For the curious, checkout http://plange.tech


Solution

  • It depends what is the target language of your compiler.

    A general advice is to keep some translated variant of your compiler. Read about Tombstone diagrams and partial evaluation (notably Futamura projections).

    Ocaml contains a bytecode variant (running on a quite stable bytecode virtual machine) and is keeping the (portable) bytecode of the ocamlc compiler in its git or svn repository (see boot/ocamlc from the official repository).

    In my GCC MELT (which is a Lisp-like language translated to C++ suitable as GCC plugin, sadly I don't have time to maintain it), I kept the translated and generated C++ code in generated/ sub-directory in the svn repository.

    Many compilers generating C code (e.g. bigloo, chicken, ...) are keeping the generated C code (even in the version control repository). C is so universal (and can be viewed as a nearly portable assembler) that it is often used as the target language of many experimental languages implementations. A lot of experimental compilers are targetting C. And you might maintain several targets (one of them being C). Or you could have also a naive interpreter (to be able to run your bootstrapping compiler).

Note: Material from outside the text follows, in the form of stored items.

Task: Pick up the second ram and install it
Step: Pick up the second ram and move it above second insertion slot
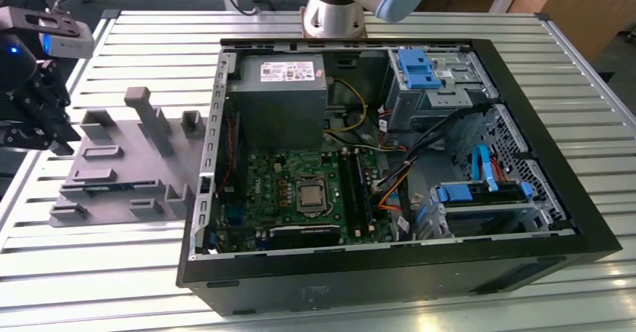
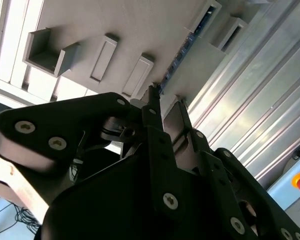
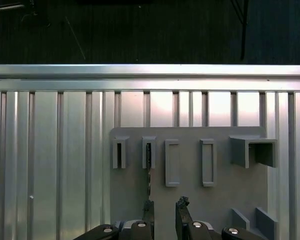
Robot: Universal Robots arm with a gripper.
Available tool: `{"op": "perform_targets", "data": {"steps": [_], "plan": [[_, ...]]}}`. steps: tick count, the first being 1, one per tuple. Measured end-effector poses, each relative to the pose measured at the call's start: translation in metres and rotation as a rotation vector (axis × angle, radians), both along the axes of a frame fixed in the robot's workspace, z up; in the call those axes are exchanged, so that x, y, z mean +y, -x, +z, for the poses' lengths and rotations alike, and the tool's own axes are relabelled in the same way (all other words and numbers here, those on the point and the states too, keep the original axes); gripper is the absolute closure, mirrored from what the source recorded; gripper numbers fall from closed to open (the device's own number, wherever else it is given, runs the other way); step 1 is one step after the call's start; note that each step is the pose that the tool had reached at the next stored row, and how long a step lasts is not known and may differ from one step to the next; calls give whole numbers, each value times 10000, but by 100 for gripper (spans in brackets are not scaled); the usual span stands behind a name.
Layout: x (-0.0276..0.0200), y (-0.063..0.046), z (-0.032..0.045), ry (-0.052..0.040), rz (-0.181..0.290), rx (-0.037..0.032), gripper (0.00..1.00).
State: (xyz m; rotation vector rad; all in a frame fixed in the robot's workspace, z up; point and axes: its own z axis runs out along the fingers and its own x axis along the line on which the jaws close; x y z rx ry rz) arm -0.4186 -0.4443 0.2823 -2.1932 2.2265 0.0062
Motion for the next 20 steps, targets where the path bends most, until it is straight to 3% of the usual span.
{"op": "perform_targets", "data": {"steps": [7,18,20], "plan": [[-57,0,-117,-1,-12,-1,69],[-58,-3,-130,2,-30,-2,68],[-58,-3,-154,4,-123,0,62]]}}
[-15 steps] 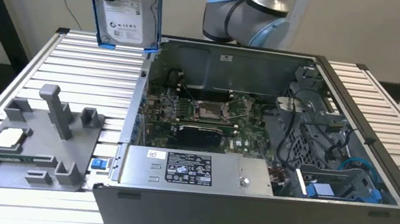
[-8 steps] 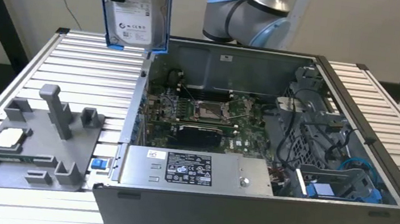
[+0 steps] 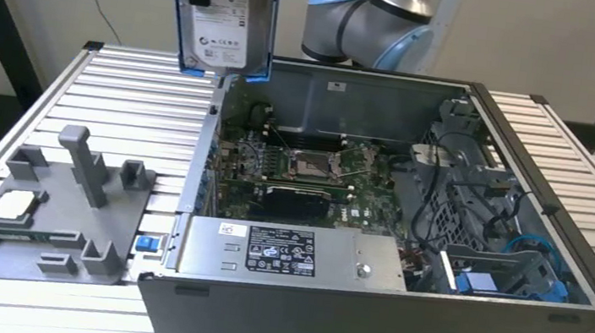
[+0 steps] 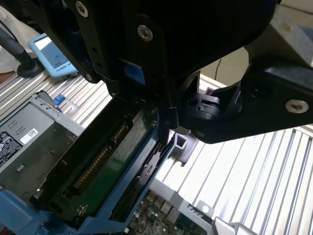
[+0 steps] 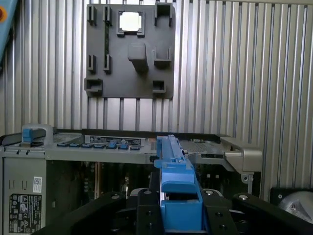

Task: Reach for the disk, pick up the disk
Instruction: 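Pick up the disk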

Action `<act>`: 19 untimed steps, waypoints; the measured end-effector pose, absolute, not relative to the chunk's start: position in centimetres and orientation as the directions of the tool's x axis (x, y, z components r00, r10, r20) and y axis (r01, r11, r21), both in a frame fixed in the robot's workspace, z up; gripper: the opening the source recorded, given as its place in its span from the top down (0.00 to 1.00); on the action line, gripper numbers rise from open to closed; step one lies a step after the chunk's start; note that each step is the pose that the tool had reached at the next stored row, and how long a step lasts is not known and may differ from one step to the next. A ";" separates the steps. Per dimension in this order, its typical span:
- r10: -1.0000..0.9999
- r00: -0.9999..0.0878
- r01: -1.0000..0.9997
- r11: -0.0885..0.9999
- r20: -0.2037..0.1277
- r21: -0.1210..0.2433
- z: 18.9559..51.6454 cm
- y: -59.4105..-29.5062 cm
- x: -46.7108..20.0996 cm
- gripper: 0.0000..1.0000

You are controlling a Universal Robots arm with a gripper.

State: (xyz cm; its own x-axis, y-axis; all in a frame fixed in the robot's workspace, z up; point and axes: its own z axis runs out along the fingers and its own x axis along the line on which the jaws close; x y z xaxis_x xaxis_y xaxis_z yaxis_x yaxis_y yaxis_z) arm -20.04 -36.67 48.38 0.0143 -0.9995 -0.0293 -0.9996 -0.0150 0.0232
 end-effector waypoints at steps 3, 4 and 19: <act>-0.999 0.016 -1.000 -0.017 -0.029 0.023 48.4 -36.7 -19.1 1.00; -0.999 0.017 -1.000 -0.018 -0.029 0.022 48.4 -36.7 -18.8 1.00; -0.999 0.028 -1.000 -0.029 -0.029 0.007 48.2 -36.7 -15.0 1.00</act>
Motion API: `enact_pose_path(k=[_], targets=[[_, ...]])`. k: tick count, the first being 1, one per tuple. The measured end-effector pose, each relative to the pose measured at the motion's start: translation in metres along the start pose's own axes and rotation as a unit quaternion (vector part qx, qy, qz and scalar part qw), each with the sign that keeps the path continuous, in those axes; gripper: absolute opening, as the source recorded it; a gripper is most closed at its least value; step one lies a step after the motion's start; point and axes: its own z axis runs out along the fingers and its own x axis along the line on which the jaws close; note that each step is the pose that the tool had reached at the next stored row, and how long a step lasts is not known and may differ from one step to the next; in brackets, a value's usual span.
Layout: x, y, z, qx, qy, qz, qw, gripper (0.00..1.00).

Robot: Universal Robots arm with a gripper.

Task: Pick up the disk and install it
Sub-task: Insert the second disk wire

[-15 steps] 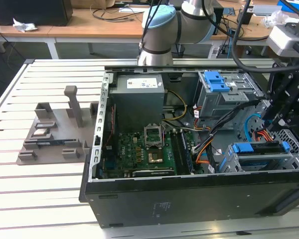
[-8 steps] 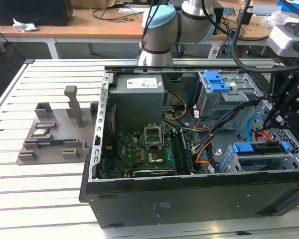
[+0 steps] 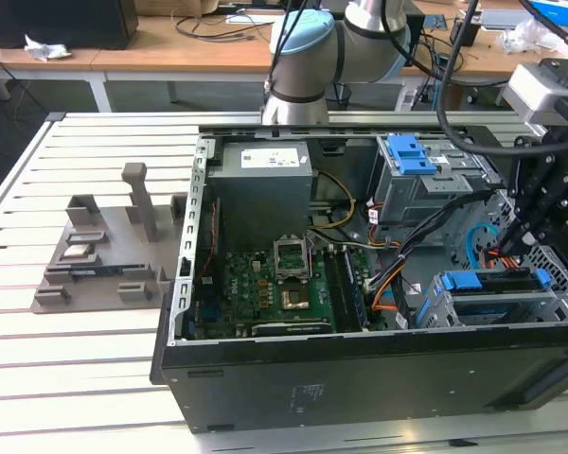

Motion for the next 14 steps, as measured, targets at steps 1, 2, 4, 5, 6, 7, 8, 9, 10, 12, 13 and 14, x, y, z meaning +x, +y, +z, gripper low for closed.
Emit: enact_pose_path(k=[1,2,4,5,6,7,8,9,10,12,13,14], targets=[[0.0015,-0.0001,0.0021,-0.0002,0.0000,0.000,1.0000,0.16],[0.0030,-0.0001,0.0036,-0.0002,0.0000,0.000,1.0000,0.16],[0.0074,-0.0004,0.0064,-0.0003,0.0001,-0.001,1.0000,0.16],[0.0081,-0.0005,0.0074,-0.0003,0.0000,-0.001,1.0000,0.16],[0.0084,-0.0005,0.0080,-0.0003,0.0000,-0.001,1.0000,0.16],[0.0084,-0.0004,0.0081,-0.0003,-0.0003,-0.001,1.0000,0.16],[0.0084,-0.0002,0.0083,-0.0003,-0.0010,-0.001,1.0000,0.16],[0.0084,-0.0001,0.0086,-0.0003,-0.0017,-0.002,1.0000,0.16],[0.0085,-0.0001,0.0091,-0.0003,-0.0020,-0.002,1.0000,0.16],[0.0088,-0.0002,0.0102,-0.0003,-0.0019,-0.005,1.0000,0.16],[0.0089,-0.0003,0.0111,-0.0004,-0.0017,-0.006,1.0000,0.16],[0.0090,-0.0003,0.0117,-0.0004,-0.0017,-0.007,1.0000,0.16]])
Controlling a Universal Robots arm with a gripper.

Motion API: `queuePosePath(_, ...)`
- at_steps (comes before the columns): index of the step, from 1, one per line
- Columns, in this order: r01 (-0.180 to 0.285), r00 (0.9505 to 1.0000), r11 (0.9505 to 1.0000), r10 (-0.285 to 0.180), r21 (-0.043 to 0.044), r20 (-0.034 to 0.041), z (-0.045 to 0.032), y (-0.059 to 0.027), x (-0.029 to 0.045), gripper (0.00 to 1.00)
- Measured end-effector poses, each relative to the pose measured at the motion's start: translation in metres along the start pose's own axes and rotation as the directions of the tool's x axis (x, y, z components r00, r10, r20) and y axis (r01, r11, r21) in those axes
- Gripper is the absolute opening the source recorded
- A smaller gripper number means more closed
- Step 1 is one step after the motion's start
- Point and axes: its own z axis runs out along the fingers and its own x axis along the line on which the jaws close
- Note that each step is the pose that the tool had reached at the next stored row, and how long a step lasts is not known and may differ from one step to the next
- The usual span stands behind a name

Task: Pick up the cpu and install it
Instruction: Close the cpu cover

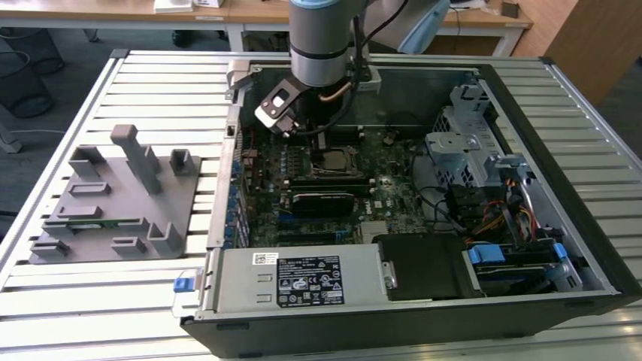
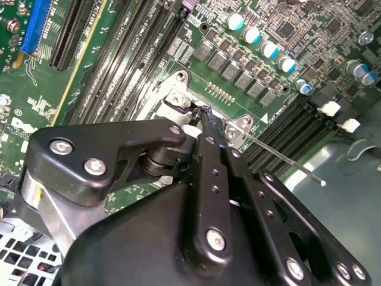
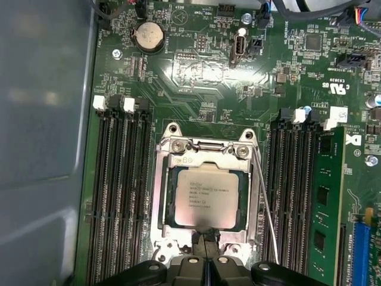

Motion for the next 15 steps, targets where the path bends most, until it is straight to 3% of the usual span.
queuePosePath(15, 0.000, 1.0000, 1.0000, 0.000, -0.0003, -0.0004, 0.0037, -0.0001, 0.0000, 0.11)
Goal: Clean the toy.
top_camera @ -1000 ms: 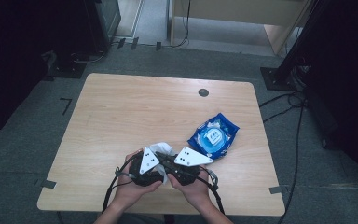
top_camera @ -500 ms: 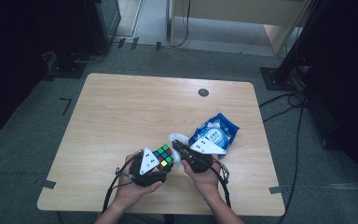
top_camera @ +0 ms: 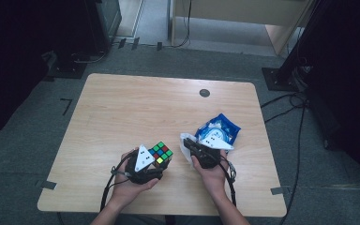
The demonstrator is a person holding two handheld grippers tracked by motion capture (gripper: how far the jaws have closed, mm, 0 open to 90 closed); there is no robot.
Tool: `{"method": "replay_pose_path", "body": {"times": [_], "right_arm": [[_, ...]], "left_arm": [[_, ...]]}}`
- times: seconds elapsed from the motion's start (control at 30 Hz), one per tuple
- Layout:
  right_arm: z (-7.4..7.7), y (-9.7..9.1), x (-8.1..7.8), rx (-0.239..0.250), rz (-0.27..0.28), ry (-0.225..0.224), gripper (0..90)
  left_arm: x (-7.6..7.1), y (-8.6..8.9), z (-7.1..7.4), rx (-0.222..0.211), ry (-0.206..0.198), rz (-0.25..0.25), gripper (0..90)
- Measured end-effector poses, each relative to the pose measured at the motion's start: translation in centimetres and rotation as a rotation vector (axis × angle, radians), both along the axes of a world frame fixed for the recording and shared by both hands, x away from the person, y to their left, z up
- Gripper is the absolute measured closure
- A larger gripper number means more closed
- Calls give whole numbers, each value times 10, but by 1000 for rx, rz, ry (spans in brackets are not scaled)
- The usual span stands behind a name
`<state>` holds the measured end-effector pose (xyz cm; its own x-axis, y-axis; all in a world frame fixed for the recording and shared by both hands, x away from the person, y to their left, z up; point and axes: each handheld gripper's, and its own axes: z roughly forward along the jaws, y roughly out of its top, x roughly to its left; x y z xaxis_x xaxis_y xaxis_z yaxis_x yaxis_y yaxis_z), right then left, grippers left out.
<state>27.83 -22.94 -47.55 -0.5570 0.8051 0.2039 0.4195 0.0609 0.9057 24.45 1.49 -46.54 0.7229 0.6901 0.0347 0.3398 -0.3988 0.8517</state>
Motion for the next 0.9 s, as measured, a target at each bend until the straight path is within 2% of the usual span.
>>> {"method": "replay_pose_path", "body": {"times": [0.03,0.13,0.2,0.3,0.4,0.47,0.57,0.67,0.73,0.83,0.9], "right_arm": [[1,0,0,5,8,-4,818],[6,1,-3,31,12,-20,585],[13,4,-6,36,11,-35,523],[21,10,-12,67,42,-41,487],[26,18,-17,106,93,-16,449],[29,28,-21,115,140,-2,420],[29,39,-25,133,178,26,364],[29,49,-28,127,183,64,297],[27,54,-28,104,181,78,272],[24,57,-26,122,181,119,269],[22,59,-26,102,186,131,285]], "left_arm": [[0,0,0,0,0,2,345],[2,2,-1,-3,3,7,344],[3,4,-1,-3,2,11,344],[4,5,-1,-6,3,19,345],[5,6,-2,-3,5,22,344],[4,5,-3,-6,6,19,344],[4,4,-3,0,2,16,344],[3,2,-3,16,-11,16,344],[2,0,-4,26,-17,15,344],[0,-3,-5,27,-26,2,344],[-1,-4,-5,36,-35,1,344]]}}
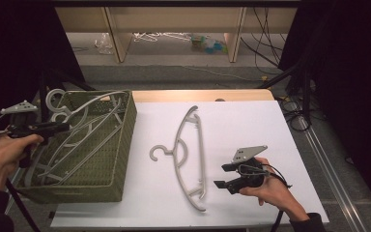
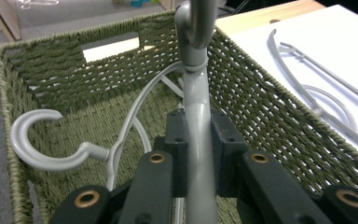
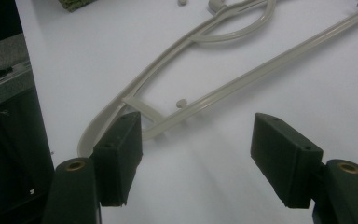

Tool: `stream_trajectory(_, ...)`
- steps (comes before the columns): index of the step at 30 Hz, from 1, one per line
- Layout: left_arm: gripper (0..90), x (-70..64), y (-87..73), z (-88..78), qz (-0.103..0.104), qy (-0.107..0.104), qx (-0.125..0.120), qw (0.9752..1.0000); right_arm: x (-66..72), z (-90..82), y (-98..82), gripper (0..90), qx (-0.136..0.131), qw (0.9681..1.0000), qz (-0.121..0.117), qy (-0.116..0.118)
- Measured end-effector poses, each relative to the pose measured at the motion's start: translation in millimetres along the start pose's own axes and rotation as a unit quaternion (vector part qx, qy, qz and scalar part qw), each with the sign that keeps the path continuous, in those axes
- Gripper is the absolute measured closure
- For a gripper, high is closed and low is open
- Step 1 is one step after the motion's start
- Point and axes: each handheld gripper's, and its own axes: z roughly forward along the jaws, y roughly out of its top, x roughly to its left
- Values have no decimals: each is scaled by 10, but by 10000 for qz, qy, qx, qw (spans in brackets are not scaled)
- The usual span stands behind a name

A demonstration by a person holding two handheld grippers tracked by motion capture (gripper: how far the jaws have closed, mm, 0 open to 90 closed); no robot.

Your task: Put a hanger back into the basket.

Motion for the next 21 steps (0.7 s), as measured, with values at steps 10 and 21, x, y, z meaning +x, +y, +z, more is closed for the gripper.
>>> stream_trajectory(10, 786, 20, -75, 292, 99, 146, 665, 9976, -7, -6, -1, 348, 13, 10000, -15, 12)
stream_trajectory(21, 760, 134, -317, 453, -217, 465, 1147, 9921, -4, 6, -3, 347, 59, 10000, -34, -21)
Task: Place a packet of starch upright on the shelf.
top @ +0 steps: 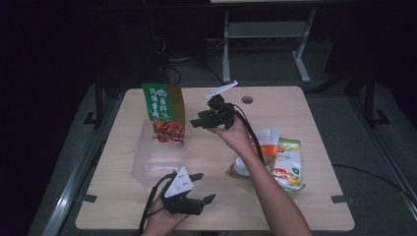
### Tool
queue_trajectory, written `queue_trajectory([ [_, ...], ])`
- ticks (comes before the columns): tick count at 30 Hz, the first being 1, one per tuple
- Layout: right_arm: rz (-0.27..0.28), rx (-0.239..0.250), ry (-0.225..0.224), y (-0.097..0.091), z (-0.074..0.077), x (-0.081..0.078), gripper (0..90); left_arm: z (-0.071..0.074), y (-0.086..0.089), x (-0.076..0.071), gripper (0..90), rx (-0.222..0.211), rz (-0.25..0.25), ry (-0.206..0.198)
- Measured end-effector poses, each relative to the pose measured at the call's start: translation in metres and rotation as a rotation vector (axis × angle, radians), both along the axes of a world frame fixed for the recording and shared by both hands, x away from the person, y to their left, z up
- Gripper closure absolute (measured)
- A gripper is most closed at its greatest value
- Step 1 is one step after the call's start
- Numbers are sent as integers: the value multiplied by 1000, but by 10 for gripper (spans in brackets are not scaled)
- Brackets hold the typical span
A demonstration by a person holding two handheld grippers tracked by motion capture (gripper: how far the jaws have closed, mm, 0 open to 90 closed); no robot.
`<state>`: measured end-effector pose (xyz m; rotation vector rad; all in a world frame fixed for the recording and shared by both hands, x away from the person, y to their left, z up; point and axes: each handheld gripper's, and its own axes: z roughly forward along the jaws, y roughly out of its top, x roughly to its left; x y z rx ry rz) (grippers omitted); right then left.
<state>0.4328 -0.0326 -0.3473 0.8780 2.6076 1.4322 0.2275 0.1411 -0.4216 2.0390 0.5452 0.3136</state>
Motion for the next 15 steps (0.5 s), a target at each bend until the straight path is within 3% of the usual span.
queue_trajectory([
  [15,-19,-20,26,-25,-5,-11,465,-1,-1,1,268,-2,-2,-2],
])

    Apparently (according to your comments), you choose LLVM as your target language. Then you depend on the stability of the LLVM language (specification). You'll better keep your translated form as LLVM assembly language (in textual form), e.g. in your version control repository (since that translated form is as precious as your source code).

    You'll then be in trouble if the LLVM assembly language evolves incompatibly. When that would happen, you could transform the textual form (and that is why a textual form is preferable, since it is nicer to transform) to the newer LLVM syntax (assuming it has not changed a lot), or to some similar language like low-level C or Gimple, or use a previous LLVM code generator for a while. BTW, C is successful as a target language for similar reasons: it has evolved mostly compatibly, and is widely used.

    Go, D and Rust are keeping the binary ELF executable for common systems and architectures (Linux/x86-64). IIRC some of them are downloading (from a stable URL) the previous binary of the compiler during installation.

    The Bones Scheme compiler generates directly x86-64 assembler so it distributes its assembler code with its source code.

    Some compiling implementing a (superset of) some standard language (e.g. SBCL, for Common Lisp) take care to be compilable on several platforms (so SBCL can be bootstrapped on CLisp). So the core SBCL compiler is coded in strict and portable Common Lisp.

    Your incremental bootstrapping idea is a well-known approach. J.Pitrat's blog contains several entries on that idea.

    Practically speaking, you should "cold-bootstrap" your implementation quite often (e.g. starting from the translated variant in your version control repository), at least weekly. Bootstrap failures are painful bugs. From time to time (certainly at each release, probably more often) you'll copy the newly translated form to your version control repository. Be sure to run extensive tests after that.

    Probably that "cold-bootstrap" process would use several hours of CPU, but you need to run it reasonably often (at least monthly, and probably more often), to ensure that your implementation is in sane state. You would even test that the generated translated variant is able to recompile itself in several stages. BTW, GCC bootstraps in at least 3 stages (requiring several hours of computer for that), for good reasons.